The MAP Act could set the budget on a better course / by Tim Hansen

Facing Senate approval this week, the bipartisan budget and debt ceiling deal will loan another $1 trillion to the federal government for the second year in a row. Debits again will outweigh credits on the federal ledger.

 The Congressional Budget office estimates the deficits for 2019 will reach $896 billion and may reach $1.3 trillion by 2029.

 Is any thought given to restraining costs?

 Congress seems nonplussed over rising deficits as long as Republicans get their tax cuts and Democrats score on domestic spending.

 Under the Budget Act of 2011, automatic spending cuts would have reduced discretionary spending and triggered the dreaded sequestration.

 The Wall Street Journal said the deficit is expected to double in the decade ahead due to retirement and healthcare costs.

 Some congressmen have heard and acted the Klaxon for unrestrained federal spending. 

 Rep. Kevin Brady, R-Texas, and Sen. Mike Braun, R-Ind., have proposed limiting federal spending to a fixed portion of the economy in relation to prevailing economic trends.

 The key concept of Brady and Braun’s Maximizing America’s Prosperity Act is to collect all spending that isn’t paying down interest on the debt under a single spending cap.

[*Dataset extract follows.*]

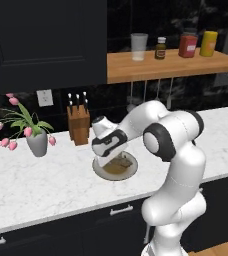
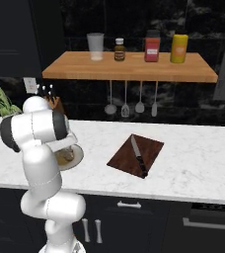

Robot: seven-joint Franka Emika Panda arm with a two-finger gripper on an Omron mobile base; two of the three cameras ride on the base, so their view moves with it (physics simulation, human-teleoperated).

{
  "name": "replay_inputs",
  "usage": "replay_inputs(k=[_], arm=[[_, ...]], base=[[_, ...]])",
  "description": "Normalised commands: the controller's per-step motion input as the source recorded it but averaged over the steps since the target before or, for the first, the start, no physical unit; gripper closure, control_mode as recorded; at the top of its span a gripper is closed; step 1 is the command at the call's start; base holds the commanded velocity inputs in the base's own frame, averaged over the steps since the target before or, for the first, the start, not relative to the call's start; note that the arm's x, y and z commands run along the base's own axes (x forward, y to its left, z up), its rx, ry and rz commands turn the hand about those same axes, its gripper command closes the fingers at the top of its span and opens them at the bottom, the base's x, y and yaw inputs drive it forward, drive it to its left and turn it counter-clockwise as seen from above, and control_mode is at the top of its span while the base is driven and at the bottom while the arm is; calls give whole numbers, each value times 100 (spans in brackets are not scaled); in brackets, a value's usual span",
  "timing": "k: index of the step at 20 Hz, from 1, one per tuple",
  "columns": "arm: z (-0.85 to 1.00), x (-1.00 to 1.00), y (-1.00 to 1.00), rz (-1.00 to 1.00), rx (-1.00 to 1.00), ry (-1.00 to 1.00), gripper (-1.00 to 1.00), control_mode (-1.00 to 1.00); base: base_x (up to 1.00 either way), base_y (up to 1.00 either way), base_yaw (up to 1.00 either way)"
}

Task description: Pick up the knife from the drawer and place it on the cutting board. Then place the meat from the plate to the cutting board.

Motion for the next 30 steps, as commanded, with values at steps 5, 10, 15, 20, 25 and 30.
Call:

 Subjecting all programs to cuts may induce Congress to agree on the savings gained even if the cuts are not to some lawmakers liking.

Additionally, the MAP Act would keep spending cuts to a maximum of five percent across the boardfor affected programs, even though some may deserve deeper cuts. 

 Romina Boccia from the Heritage Foundation contends that Congress needs fiscal restraints to be built into the budget process for preventing excessive and unsustainable spending.

 The MAP Act comes at a time when the nation needs prudent spending, transparency on all budget line items and accountability.